OUT OF ORDER

Kenya’s disobedience on Ogiek order condemned

AU court found the state had violated the community’s rights in 2017

In Summary
  • In 2022, the court awarded a total of Sh157 million as compensation to the community
  • The settlement included Sh57,850,000 for loss of property and natural resources, and Sh100 million for moral prejudice they suffered at the hands of the government
Indigenous peoples demand implementation of the African Court on Human and Peoples’ Rights rulings on Tuesday, February 6, 2024
Indigenous peoples demand implementation of the African Court on Human and Peoples’ Rights rulings on Tuesday, February 6, 2024
Image: HANDOUT

The registrar of a regional court has slammed Kenya's failure to honour its decision to compensate the Ogiek community.

Robert Eno, the registrar of the African Court on Human and People’s Rights, said though the country has complied with some aspects of the court’s decisions, it has failed to compensate the indigenous group as ordered.

The court had found in 2017 that the state had violated the Ogiek’s rights when the government through KWS forcefully evicted them from Mau forest.

In 2022, the court awarded a total of Sh157 million as compensation to the community, including Sh57,850,000  for loss of property and natural resources, and Sh100 million for moral prejudice suffered at the hands of the government.

But the registrar said almost two years down the line, the state has yet to comply with the order on compensation. 

While the court has jurisdiction over all states in the continent, it does not have mechanisms to enforce its decision.

“We rely on the goodwill of the countries to implement the decision of the court, including the decision on the Ogiek’s. Kenya has complied with the decision on recognising the community as indigenous but the compensation one remains outstanding.

“The Kenyan government has had quite a few cases brought against it.  But it has not complied with the court’s decision in Ogiek’s case because we have not received a report from it to that effect,” Eno said.

He spoke to the Star on the sidelines of the dissemination of the African Governance Architecture Support Project, an initiative of the AU, held in Nairobi.

​In February, 40 representatives of the Ogiek and Endorois indigenous communities in Kenya petitioned the office of the Attorney General, demanding the immediate implementation of the court decision.

They have been agitating for the payout as justice and reparations, including the return of their ancestral lands and respect of their rights.

Upon their eviction notice in October 2009, the Ogieks, through the  Center for Minority Rights Development and Minority Rights Group International, complained to the African Commission on Human Rights.

They claimed the forest is their natural habitat which defined their way of lives and had their religious sites.

The commission then sued the government of Kenya in 2012, urging that a declaration be made that the community’s eviction was unlawful and  violated their rights.

The commission also asked that they be recognised as a minority indigenous community that needed protection.

The court then ordered the Kenyan government to immediately reinstate the restrictions it had imposed on land transactions in the Mau Forest complex as a provisional measure, to prevent the Ogiek people from further irreparable harm while the case was being examined.
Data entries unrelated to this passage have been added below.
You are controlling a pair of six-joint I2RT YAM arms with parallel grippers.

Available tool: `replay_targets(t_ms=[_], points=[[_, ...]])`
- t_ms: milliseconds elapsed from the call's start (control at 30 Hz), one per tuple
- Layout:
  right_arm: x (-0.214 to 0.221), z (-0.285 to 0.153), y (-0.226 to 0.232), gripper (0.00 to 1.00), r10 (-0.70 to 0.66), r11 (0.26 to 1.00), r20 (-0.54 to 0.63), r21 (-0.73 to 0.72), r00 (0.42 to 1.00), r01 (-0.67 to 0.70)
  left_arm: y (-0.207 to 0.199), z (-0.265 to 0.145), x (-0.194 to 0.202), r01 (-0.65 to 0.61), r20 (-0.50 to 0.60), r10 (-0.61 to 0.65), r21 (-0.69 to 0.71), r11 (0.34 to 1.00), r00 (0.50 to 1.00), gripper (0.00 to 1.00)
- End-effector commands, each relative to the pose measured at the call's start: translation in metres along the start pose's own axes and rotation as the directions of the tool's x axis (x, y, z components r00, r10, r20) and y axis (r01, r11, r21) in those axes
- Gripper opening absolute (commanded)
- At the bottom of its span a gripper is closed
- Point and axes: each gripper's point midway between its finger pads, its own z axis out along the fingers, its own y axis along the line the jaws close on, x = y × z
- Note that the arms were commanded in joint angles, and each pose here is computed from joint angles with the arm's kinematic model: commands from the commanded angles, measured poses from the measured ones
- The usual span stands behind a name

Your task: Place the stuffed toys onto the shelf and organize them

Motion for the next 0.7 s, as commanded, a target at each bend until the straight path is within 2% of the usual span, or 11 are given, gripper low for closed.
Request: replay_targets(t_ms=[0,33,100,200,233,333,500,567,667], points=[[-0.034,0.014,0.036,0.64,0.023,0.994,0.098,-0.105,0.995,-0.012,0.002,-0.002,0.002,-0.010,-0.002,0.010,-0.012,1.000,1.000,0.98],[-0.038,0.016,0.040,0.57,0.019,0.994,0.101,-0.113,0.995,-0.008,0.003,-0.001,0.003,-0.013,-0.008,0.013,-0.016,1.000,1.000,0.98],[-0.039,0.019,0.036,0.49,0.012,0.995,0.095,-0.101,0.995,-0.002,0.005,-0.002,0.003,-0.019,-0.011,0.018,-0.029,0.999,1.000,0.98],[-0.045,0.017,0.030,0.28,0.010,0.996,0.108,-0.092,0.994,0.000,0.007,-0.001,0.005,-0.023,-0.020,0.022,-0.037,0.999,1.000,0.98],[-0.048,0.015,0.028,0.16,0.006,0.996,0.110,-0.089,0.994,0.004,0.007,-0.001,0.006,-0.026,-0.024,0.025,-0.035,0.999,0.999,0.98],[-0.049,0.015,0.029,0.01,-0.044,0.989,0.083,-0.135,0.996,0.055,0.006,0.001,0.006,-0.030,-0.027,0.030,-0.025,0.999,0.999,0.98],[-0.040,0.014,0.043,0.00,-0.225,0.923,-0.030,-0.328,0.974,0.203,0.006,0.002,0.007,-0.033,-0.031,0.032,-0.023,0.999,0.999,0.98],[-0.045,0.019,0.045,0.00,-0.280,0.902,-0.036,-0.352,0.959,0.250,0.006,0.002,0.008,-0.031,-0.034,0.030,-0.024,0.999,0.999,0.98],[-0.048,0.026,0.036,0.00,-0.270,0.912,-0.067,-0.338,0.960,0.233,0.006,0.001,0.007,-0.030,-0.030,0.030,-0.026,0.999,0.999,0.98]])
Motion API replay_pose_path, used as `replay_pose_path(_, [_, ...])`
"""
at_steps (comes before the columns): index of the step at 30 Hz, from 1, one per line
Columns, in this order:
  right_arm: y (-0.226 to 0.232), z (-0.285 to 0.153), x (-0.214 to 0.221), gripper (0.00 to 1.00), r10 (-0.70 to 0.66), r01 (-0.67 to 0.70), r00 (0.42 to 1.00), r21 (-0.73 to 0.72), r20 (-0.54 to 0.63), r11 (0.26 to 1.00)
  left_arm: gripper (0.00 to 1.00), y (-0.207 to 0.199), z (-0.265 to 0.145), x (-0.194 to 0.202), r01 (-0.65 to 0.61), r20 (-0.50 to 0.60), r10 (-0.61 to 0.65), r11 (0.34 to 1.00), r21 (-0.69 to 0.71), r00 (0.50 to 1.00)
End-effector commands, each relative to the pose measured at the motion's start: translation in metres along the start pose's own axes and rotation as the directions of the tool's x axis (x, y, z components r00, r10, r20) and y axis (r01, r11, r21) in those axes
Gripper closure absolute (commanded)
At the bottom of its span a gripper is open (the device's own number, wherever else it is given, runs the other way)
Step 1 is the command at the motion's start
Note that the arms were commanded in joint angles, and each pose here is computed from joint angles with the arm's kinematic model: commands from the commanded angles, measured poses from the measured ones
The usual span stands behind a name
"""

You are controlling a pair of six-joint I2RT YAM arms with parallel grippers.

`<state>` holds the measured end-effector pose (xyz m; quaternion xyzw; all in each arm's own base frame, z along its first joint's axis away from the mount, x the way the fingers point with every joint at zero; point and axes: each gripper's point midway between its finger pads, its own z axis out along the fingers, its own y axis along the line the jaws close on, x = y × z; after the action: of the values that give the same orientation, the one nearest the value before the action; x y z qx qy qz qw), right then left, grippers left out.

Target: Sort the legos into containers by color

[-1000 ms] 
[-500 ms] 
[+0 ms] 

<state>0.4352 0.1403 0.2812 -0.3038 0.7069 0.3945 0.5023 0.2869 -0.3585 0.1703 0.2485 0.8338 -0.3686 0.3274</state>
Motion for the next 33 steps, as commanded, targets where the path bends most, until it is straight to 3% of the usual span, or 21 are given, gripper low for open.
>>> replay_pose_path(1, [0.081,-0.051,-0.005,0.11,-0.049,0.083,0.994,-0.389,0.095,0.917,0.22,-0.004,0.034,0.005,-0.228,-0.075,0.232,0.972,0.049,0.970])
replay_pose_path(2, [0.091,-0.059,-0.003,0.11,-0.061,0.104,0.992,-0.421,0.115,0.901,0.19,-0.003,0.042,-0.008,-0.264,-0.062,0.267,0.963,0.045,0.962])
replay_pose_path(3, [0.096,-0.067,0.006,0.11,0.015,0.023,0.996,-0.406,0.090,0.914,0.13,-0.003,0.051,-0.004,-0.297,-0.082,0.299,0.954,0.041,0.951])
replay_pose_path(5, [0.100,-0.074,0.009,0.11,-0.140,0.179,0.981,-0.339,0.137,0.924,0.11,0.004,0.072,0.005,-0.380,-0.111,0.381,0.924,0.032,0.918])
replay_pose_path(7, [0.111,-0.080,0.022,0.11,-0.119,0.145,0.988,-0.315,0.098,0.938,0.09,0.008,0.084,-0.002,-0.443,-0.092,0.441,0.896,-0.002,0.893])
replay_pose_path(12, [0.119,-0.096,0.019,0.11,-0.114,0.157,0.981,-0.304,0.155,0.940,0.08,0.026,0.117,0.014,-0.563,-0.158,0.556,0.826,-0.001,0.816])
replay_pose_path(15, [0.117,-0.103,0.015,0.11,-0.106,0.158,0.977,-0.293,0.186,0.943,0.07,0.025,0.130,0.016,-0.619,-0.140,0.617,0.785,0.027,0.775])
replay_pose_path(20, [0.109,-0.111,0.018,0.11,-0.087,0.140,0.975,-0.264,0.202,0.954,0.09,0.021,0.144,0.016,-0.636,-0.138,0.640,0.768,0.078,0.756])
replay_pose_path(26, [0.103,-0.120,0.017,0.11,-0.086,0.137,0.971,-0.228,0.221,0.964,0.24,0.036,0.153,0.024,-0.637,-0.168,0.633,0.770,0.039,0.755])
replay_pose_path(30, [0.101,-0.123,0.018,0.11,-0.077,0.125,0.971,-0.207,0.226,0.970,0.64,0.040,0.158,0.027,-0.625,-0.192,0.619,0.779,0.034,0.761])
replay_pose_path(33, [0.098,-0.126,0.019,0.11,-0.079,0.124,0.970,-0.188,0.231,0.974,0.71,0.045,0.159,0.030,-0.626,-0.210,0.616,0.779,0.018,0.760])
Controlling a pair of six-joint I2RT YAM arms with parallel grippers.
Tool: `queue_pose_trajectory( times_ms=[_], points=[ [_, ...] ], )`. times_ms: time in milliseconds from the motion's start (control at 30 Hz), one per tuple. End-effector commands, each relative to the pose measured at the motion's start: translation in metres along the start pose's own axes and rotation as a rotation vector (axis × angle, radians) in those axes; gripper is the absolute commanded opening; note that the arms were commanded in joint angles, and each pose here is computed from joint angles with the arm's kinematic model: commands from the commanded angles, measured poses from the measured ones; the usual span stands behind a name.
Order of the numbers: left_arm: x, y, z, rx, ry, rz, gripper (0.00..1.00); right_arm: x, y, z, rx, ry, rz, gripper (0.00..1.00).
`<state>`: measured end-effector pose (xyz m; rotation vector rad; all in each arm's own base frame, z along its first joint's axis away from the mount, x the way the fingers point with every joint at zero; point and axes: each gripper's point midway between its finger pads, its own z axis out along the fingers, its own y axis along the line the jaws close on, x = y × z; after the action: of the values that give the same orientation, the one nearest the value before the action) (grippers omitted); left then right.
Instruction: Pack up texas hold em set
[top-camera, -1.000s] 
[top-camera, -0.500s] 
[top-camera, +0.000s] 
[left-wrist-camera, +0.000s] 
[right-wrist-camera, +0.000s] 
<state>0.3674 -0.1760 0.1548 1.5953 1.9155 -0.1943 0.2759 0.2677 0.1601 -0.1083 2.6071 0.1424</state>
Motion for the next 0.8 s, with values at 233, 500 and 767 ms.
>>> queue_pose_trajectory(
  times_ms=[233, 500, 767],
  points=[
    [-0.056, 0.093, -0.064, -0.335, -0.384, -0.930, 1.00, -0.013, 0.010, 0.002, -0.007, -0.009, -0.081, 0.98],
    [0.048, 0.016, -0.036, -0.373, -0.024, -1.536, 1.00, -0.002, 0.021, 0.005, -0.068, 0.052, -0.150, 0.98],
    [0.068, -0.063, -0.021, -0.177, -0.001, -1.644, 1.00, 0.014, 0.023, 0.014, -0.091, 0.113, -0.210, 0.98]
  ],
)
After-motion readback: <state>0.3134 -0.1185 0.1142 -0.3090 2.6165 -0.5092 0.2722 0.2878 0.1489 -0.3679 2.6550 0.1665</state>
The 2017 decision said Kenyan authorities should not have expelled the Ogieks from their ancestral lands against their will and should not have been deprived of the food produced by these lands.

In doing so, it said, the state violated their right to land and their right to disposing of the wealth and natural resources of their land.

With the round one win, the community went back to the court, seeking that monetary relief be ordered against the state.

The Ogiek community comprises 20,000 members, about 15,000 of whom inhabit the greater Mau Forest complex.